Rethinking mental health laws
The mass shooting at Marjory Stoneman Douglas High School in Parkland, Fla., has drawn attention to the nation’s mentalhealth system. In a televised speech, President Donald Trump said his administration wants to “tackle the difficult issue of mental health.” At a town hall hosted by CNN, Dana Loesch, a spokeswoman for the National Rifle Association, announced, “None of us support people who are crazy, who are a danger to themselves, who are a danger to others getting their hands on a firearm.”
Many such conversations about mental health and guns tend not only to stigmatize mental illness but also to ignore the realities of mental health care. Psychiatric care is filled with uncertainty. Predicting whether individuals will hurt themselves or others can be a difficult and inexact science, even for the most skilled mental health providers.
While making these kinds of predictions is guided by clinical judgment, deciding what to do next often is governed by laws. And the legal frameworks around mental health care in the United States give primacy to personal liberty.
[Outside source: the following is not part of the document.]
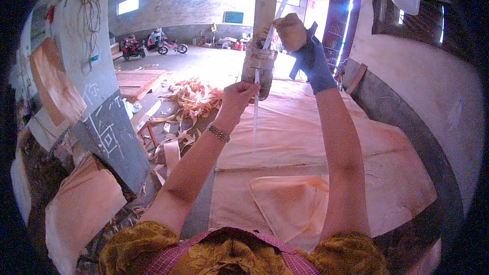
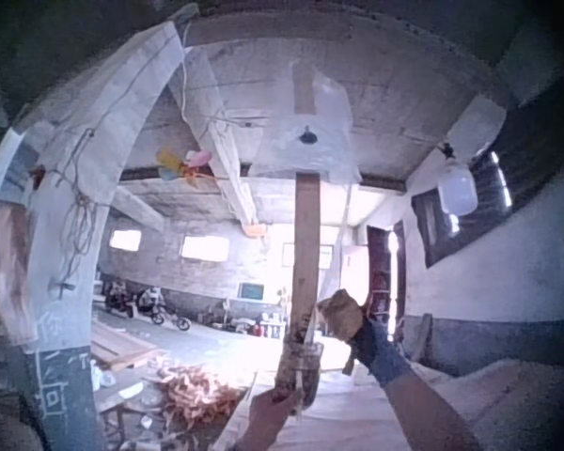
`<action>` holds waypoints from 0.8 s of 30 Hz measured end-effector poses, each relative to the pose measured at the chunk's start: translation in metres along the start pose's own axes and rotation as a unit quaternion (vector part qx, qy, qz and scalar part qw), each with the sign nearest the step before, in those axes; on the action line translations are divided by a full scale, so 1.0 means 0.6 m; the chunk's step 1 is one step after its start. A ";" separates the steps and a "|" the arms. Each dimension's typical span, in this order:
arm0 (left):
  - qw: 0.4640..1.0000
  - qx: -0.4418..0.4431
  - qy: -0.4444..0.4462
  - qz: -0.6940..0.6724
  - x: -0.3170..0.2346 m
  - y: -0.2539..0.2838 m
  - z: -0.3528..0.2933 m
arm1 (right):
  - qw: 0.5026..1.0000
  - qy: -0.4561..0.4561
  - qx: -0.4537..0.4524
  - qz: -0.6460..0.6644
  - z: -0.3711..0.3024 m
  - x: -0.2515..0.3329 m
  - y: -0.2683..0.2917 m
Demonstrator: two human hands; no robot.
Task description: The person cuts and trims thin wood veneer sheets on a large table using a utility knife and a measuring tape.
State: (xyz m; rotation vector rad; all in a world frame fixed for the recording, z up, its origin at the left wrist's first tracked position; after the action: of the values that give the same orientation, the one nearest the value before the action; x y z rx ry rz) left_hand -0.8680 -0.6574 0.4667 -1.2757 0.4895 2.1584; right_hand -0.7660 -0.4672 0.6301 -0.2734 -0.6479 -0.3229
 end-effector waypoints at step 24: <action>0.993 -0.011 -0.020 0.117 0.024 0.034 0.015 | 0.807 0.224 0.080 -0.541 -0.024 0.038 -0.143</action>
State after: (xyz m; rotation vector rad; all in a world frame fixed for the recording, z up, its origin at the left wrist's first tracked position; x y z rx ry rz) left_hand -0.8926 -0.6636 0.4591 -1.2357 0.6263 2.3845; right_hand -0.7732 -0.5554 0.6460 0.3782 -0.2884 -1.3856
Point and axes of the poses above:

In reaction to the historical abuses of psychiatry, such as widespread neglect of patients in dilapidated asylums, and to preserve patients’ freedoms, laws across the country have introduced checks and balances at nearly every step in psychiatric treatment.
Elyn Saks, a mental-health expert and law professor at the University of Southern California, once wrote, “Law is based on a theory of personhood; that is, the concept of someone who can make choices and suffer consequences, and who understands the threat of sanction. The doctrine of informed consent (indeed, most of American political theory) presumes that we are not just subjects to be directed, but rather autonomous beings capable of making independent decisions.”
The problem is that mental illness raises challenging questions about that very autonomy, along with uncertainties about the kinds of decisions that unwell people should be able to make. Does a patient with fixed delusions about her medications have a right to refuse them? Is it ethical to allow a patient with an eating disorder to starve to death?
Should someone suffering from mental illness own a gun?
From the start of residency training, psychiatrists must learn to navigate this interface between deciding what is the best care for patients and following mentalhealth laws that are based on principles of patient autonomy.
For example, if a patient threatening to hurt himself or others comes into the hospital, psychiatrists often have to decide if the patient appears to be truly dangerous and needs to be placed on a temporary legal hold. When patients cannot take care of themselves because of debilitating hallucinations, paranoia or other symptoms of severe mental illness, we are supposed to stabilize them and determine whether legal action such as conservatorship is necessary to get them back on their feet.